Google has banned a location data platform SafeGraph from its Play Store that allegedly sold Android smartphone users location data for Covid mapping and other purposes.
According to a report in Motherboard, SafeGraph whose whose investors include a former head of Saudi intelligence, was one of several companies that collected geolocation records through plug-ins in other Android apps.
“SafeGraph markets its data to government entities and a wide range of industries, but it also sells the data on the open market to essentially anyone,” the report said on Thursday.
“The ban means that any apps working with SafeGraph had to remove the offending location gathering code from their apps,” it added.
SafeGraph was yet to respond to the ban from the Google Play Store.

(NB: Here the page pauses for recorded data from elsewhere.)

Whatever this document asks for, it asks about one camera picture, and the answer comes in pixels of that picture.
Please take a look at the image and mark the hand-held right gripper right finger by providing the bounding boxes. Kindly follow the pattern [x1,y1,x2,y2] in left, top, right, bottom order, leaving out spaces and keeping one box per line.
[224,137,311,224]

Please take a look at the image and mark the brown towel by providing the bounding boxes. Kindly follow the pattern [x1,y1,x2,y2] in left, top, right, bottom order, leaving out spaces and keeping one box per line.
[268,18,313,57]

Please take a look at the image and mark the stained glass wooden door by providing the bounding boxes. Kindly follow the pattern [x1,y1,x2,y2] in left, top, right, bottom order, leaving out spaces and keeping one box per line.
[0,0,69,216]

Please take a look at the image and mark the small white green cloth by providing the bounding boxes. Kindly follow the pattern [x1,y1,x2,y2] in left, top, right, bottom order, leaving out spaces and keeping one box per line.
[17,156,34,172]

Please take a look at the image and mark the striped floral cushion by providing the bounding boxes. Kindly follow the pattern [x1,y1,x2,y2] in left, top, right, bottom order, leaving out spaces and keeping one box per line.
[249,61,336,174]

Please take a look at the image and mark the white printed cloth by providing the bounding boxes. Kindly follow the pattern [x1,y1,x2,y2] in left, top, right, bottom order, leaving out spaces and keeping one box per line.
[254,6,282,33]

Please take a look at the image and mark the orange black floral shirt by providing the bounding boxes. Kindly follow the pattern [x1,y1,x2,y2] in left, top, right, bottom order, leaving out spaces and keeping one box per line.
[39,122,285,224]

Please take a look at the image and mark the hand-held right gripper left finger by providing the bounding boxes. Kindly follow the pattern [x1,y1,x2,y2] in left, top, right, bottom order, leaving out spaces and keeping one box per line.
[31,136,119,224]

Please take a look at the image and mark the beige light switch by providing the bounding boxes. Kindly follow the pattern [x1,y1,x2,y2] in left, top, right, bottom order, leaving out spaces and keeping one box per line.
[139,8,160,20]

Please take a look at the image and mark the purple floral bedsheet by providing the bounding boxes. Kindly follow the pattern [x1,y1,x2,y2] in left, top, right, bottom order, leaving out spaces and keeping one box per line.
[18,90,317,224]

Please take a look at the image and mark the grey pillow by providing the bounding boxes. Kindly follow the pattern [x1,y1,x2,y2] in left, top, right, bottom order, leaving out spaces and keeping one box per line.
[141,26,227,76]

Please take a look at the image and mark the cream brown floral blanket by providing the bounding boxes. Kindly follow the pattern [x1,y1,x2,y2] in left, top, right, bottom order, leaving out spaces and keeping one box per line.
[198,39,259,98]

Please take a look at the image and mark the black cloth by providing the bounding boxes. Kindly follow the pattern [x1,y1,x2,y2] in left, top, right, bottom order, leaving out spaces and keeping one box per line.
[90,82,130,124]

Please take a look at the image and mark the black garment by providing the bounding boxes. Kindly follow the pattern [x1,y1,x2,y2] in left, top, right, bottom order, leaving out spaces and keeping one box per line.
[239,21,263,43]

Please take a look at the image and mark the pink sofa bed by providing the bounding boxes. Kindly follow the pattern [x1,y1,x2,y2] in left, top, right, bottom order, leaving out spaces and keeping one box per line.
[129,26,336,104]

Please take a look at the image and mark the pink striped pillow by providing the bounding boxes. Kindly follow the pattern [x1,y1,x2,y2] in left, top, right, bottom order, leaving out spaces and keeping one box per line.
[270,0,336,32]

According to the report, SafeGraph collected at least some of its location data by having app developers embed the company’s code, or software development kit (SDK), into their own apps.
“Those apps would then track the physical location of their users, which SafeGraph would repackage and then sell to other parties”.
Google reportedly told app developers in early June they had seven days to remove SafeGraph’s SDK from their apps.
SafeGraph also offers customers an opportunity to buy related data sets from other providers to enrich the location information.
“Last year, the New York Times used SafeGraph data (and data from other location data brokers) to create maps that showed where people were spending their time after coronavirus lockdowns were loosened,” the report mentioned.
SafeGraph’s users included the US CDC and at least one county health department, according to documents and online records reviewed by Motherboard.